- **TO DO**: Only one stretch of the data below is needed. Output the lines from the one with "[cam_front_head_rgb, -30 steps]" up to and including the one with "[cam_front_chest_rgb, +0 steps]", exactly as they stand.

=== DATA PROVIDED ===

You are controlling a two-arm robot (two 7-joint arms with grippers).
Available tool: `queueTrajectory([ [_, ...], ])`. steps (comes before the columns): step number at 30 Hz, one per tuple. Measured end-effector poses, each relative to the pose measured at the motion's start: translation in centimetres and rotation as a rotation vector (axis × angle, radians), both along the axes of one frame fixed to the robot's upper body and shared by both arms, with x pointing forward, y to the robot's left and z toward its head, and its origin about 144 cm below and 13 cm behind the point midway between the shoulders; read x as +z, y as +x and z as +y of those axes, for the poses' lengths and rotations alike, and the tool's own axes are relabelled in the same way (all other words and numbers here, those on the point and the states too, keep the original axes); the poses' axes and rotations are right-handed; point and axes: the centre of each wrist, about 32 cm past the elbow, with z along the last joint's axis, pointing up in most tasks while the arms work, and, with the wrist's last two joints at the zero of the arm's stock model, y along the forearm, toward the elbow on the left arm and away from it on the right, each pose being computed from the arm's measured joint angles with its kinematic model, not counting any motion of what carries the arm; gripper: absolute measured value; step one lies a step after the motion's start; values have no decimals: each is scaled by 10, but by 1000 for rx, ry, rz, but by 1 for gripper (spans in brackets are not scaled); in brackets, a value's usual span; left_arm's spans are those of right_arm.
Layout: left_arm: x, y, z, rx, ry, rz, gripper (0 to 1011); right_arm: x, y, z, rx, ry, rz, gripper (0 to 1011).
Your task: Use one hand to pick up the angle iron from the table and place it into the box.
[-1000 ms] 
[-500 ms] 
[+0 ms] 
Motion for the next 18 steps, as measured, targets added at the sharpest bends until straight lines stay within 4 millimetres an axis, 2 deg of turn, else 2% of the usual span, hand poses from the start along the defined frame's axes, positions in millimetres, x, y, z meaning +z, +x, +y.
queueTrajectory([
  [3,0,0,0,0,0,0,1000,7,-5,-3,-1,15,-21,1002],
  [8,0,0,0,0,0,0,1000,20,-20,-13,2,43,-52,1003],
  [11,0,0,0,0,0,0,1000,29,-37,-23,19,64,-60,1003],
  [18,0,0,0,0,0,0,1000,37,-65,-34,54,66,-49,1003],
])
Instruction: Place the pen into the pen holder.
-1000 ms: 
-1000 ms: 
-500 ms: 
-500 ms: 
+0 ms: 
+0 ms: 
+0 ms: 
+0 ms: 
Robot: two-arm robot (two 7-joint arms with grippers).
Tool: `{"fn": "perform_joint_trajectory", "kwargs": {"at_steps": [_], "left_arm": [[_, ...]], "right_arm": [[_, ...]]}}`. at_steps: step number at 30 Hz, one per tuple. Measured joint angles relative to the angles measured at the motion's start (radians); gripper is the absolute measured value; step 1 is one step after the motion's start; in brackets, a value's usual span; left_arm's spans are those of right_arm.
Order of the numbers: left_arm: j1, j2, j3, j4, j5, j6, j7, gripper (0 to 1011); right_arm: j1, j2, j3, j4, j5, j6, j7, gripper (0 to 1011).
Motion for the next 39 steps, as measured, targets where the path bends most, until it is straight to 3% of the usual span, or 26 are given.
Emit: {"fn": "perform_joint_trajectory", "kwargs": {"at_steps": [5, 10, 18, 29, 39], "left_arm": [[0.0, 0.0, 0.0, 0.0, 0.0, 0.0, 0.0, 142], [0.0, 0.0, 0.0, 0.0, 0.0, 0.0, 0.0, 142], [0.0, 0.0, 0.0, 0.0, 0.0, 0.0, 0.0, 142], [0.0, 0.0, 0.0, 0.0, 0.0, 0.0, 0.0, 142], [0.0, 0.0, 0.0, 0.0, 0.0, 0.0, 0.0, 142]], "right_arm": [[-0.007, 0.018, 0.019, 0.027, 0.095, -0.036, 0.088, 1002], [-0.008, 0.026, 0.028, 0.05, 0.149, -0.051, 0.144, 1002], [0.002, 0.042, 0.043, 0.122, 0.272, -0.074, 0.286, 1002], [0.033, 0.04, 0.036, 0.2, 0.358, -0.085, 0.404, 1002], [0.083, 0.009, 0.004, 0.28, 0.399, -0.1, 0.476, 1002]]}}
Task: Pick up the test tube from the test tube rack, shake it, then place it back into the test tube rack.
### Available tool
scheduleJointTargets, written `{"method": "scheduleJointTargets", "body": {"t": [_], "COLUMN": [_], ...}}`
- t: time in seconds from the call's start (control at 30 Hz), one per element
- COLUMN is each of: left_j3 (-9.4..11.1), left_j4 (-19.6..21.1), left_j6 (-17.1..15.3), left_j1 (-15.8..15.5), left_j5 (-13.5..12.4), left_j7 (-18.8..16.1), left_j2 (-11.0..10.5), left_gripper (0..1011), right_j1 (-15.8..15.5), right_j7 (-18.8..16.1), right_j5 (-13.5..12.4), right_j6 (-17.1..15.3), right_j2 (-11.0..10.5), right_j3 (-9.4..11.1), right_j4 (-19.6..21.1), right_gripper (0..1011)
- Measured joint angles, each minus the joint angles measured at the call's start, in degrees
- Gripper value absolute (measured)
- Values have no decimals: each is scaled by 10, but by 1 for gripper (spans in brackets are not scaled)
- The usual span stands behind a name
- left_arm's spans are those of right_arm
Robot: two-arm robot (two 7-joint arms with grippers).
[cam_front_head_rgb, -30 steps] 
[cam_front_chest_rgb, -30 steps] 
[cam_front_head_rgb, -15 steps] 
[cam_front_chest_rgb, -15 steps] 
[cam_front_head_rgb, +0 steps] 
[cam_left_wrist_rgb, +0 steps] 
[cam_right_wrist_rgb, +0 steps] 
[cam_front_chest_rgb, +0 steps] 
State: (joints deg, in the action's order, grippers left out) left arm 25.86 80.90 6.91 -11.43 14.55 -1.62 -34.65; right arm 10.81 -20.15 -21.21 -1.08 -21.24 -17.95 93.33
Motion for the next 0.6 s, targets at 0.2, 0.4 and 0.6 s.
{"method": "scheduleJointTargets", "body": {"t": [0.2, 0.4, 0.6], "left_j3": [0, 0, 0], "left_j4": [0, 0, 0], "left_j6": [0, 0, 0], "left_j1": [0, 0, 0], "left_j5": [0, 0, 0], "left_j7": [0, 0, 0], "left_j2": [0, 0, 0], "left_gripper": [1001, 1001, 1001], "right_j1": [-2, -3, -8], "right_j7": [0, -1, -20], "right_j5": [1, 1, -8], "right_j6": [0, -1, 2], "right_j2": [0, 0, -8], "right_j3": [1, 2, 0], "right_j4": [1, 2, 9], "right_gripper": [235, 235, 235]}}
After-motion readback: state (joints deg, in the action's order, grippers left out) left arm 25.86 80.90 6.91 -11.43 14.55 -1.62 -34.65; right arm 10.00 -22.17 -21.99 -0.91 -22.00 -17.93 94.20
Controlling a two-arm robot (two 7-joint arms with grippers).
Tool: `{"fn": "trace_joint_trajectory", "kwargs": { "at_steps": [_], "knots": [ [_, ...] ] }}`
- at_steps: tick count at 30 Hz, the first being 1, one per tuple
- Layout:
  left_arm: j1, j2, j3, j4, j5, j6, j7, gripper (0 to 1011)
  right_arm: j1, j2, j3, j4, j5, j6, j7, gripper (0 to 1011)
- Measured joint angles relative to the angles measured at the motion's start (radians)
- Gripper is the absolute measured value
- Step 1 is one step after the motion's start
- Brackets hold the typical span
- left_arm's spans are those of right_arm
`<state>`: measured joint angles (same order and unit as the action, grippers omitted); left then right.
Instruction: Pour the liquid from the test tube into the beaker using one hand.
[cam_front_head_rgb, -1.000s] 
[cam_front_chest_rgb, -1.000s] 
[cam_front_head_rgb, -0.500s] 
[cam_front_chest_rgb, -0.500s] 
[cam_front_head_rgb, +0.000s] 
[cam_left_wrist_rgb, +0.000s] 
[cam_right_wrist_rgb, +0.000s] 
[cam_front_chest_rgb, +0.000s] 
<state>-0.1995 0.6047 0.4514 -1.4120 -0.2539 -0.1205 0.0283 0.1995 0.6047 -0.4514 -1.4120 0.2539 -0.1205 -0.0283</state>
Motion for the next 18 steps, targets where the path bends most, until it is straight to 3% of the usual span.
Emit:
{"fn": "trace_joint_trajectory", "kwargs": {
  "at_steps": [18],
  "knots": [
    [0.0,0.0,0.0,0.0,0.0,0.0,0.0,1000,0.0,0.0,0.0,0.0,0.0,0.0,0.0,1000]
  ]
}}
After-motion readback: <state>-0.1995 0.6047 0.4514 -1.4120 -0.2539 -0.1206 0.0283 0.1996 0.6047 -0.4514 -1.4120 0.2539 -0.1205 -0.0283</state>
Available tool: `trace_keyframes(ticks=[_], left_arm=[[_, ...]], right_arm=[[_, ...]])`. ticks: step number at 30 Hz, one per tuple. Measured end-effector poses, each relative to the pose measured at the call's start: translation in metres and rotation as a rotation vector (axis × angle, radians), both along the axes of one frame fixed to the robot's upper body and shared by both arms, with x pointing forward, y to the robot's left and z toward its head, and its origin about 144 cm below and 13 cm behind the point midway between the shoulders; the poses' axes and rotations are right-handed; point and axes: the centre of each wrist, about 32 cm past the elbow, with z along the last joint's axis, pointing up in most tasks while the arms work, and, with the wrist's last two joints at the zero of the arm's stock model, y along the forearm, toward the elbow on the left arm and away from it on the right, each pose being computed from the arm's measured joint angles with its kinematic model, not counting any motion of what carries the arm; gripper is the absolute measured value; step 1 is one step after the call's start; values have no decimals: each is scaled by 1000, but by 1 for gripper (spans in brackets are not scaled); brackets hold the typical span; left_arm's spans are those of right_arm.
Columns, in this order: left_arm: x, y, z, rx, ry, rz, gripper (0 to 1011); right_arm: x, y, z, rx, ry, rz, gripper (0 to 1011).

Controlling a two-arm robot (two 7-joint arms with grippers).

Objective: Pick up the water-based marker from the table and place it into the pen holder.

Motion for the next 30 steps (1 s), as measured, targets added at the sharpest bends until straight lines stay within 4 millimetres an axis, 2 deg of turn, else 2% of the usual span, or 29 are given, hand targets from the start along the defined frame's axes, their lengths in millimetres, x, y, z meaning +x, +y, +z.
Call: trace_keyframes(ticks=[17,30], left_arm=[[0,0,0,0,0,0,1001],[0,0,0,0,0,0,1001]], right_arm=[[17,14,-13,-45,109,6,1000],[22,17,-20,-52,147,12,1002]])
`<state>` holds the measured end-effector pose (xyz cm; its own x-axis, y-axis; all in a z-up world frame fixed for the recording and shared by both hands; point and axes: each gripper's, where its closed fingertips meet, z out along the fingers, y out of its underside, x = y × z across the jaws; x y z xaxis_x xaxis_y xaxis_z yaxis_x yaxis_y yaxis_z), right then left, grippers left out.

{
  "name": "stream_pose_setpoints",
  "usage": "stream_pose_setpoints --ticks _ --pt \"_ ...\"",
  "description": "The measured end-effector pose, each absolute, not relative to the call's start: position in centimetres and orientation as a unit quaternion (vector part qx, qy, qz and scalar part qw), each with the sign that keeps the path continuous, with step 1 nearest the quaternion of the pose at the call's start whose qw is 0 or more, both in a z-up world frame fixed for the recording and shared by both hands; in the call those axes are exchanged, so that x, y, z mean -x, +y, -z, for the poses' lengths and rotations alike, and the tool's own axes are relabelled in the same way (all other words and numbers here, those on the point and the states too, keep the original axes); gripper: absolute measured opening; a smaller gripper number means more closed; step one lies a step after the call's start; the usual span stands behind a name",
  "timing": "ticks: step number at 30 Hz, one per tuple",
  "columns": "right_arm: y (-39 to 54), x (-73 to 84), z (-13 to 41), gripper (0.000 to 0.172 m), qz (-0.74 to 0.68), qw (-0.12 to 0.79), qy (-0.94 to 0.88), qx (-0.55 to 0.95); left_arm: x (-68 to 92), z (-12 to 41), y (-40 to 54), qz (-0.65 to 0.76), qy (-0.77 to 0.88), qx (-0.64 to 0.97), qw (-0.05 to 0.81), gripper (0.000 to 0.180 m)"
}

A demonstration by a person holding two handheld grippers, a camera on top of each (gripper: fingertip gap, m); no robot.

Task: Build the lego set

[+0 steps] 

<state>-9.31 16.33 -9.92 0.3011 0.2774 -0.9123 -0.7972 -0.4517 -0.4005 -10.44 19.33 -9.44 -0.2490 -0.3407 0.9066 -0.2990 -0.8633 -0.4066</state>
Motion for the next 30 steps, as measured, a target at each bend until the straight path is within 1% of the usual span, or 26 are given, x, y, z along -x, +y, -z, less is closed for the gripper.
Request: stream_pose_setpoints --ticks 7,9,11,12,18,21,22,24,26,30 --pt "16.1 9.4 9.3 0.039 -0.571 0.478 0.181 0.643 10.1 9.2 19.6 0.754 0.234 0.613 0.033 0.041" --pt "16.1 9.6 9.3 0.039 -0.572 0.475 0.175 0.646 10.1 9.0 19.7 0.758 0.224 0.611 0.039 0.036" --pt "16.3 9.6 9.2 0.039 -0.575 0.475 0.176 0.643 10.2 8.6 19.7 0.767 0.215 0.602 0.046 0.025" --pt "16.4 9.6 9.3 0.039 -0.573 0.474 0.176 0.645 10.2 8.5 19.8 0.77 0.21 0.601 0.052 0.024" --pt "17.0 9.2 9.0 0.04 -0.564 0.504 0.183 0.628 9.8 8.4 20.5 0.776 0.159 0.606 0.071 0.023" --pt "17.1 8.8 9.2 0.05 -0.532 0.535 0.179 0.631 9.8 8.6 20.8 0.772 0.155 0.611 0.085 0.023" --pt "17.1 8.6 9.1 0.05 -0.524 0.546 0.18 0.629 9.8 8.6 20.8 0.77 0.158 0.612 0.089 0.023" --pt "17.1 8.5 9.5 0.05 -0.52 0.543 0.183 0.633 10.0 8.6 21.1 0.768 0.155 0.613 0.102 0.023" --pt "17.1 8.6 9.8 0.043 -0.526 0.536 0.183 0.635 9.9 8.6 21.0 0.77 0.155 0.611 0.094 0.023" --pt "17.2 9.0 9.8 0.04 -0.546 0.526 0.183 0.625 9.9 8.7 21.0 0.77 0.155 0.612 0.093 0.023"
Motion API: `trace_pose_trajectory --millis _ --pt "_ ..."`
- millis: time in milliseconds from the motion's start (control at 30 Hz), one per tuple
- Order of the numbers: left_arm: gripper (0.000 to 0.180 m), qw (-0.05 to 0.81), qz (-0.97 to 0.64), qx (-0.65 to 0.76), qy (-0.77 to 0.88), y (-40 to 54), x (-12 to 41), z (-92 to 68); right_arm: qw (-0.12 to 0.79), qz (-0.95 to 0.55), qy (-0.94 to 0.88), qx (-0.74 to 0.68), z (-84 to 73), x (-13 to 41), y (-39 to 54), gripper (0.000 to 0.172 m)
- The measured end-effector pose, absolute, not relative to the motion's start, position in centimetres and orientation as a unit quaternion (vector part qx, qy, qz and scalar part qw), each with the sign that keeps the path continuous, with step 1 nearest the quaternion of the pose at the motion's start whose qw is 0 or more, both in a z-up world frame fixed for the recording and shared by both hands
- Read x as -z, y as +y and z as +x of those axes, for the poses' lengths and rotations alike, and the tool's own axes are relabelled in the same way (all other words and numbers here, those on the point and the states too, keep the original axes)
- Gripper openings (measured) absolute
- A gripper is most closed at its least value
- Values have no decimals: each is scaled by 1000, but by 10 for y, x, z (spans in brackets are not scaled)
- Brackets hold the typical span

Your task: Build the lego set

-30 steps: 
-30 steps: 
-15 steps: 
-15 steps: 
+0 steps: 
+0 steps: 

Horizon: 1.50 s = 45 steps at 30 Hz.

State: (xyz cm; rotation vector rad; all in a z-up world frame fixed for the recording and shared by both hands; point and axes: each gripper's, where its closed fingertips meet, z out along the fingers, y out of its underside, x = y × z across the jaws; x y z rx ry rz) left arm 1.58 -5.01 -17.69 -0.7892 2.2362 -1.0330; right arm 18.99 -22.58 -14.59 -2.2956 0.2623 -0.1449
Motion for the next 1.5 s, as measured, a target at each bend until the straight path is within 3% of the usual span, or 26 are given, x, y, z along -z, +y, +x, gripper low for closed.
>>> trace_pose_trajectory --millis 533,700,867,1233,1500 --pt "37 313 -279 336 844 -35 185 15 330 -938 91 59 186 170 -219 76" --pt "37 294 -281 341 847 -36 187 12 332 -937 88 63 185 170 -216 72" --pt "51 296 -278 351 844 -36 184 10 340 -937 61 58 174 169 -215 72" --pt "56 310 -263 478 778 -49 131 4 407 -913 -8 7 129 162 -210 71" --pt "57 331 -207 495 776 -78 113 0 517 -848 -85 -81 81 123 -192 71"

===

- **WRITTEN ANSWER**:
[cam_front_head_rgb, -30 steps] 
[cam_front_chest_rgb, -30 steps] 
[cam_front_head_rgb, -15 steps] 
[cam_front_chest_rgb, -15 steps] 
[cam_front_head_rgb, +0 steps] 
[cam_left_wrist_rgb, +0 steps] 
[cam_right_wrist_rgb, +0 steps] 
[cam_front_chest_rgb, +0 steps] 

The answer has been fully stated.